What you will do:
Give the entries again exactly, every one of them.

Supplied records:
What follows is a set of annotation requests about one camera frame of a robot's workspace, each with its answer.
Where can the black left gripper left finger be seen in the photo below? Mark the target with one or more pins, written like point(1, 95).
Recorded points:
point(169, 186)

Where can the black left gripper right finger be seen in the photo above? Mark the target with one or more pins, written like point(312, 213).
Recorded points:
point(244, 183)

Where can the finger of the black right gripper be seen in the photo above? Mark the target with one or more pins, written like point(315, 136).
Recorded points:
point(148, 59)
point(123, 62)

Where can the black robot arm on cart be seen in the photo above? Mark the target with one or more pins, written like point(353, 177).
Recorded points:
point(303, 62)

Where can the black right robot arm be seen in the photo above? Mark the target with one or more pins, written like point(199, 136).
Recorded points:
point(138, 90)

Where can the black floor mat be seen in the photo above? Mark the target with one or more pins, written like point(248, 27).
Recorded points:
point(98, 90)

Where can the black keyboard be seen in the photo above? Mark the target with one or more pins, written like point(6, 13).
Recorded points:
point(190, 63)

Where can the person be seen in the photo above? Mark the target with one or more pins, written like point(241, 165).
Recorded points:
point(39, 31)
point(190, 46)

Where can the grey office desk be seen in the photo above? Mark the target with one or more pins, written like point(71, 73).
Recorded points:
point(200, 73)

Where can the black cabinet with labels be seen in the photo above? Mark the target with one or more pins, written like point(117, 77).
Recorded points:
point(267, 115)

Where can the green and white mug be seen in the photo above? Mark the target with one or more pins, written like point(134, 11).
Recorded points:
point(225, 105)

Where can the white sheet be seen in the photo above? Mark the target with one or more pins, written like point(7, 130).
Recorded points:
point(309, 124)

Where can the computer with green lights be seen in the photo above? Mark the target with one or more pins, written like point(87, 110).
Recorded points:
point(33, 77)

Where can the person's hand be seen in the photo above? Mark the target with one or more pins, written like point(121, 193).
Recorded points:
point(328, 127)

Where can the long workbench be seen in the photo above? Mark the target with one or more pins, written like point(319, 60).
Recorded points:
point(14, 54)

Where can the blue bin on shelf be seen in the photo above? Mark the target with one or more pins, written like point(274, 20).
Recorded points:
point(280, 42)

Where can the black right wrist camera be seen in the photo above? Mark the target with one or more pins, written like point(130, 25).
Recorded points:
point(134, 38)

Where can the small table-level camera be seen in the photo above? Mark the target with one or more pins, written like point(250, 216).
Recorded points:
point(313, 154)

Solved problem:
What follows is a set of annotation requests about one camera frame of a robot's workspace, each with its answer.
Where can the black left gripper left finger be seen in the photo below? Mark the target with one or more pins, written like point(1, 95).
Recorded points:
point(169, 186)

Where can the black left gripper right finger be seen in the photo above? Mark the target with one or more pins, written like point(312, 213).
Recorded points:
point(244, 183)

Where can the finger of the black right gripper be seen in the photo above? Mark the target with one or more pins, written like point(315, 136).
Recorded points:
point(148, 59)
point(123, 62)

Where can the black robot arm on cart be seen in the photo above? Mark the target with one or more pins, written like point(353, 177).
Recorded points:
point(303, 62)

Where can the black right robot arm be seen in the photo above? Mark the target with one or more pins, written like point(199, 136).
Recorded points:
point(138, 90)

Where can the black floor mat be seen in the photo above? Mark the target with one or more pins, written like point(248, 27).
Recorded points:
point(98, 90)

Where can the black keyboard be seen in the photo above? Mark the target with one or more pins, written like point(6, 13).
Recorded points:
point(190, 63)

Where can the person be seen in the photo above? Mark the target with one or more pins, written like point(241, 165).
Recorded points:
point(39, 31)
point(190, 46)

Where can the grey office desk be seen in the photo above? Mark the target with one or more pins, written like point(71, 73).
Recorded points:
point(200, 73)

Where can the black cabinet with labels be seen in the photo above? Mark the target with one or more pins, written like point(117, 77).
Recorded points:
point(267, 115)

Where can the green and white mug be seen in the photo above? Mark the target with one or more pins, written like point(134, 11).
Recorded points:
point(225, 105)

Where can the white sheet be seen in the photo above? Mark the target with one or more pins, written like point(7, 130).
Recorded points:
point(309, 124)

Where can the computer with green lights be seen in the photo above? Mark the target with one or more pins, written like point(87, 110).
Recorded points:
point(33, 77)

Where can the person's hand be seen in the photo above? Mark the target with one or more pins, written like point(121, 193).
Recorded points:
point(328, 127)

Where can the long workbench be seen in the photo above? Mark the target with one or more pins, written like point(319, 60).
Recorded points:
point(14, 54)

Where can the blue bin on shelf be seen in the photo above? Mark the target with one or more pins, written like point(274, 20).
Recorded points:
point(280, 42)

Where can the black right wrist camera be seen in the photo above? Mark the target with one or more pins, written like point(130, 25).
Recorded points:
point(134, 38)

Where can the small table-level camera be seen in the photo above? Mark the target with one or more pins, written like point(250, 216).
Recorded points:
point(313, 154)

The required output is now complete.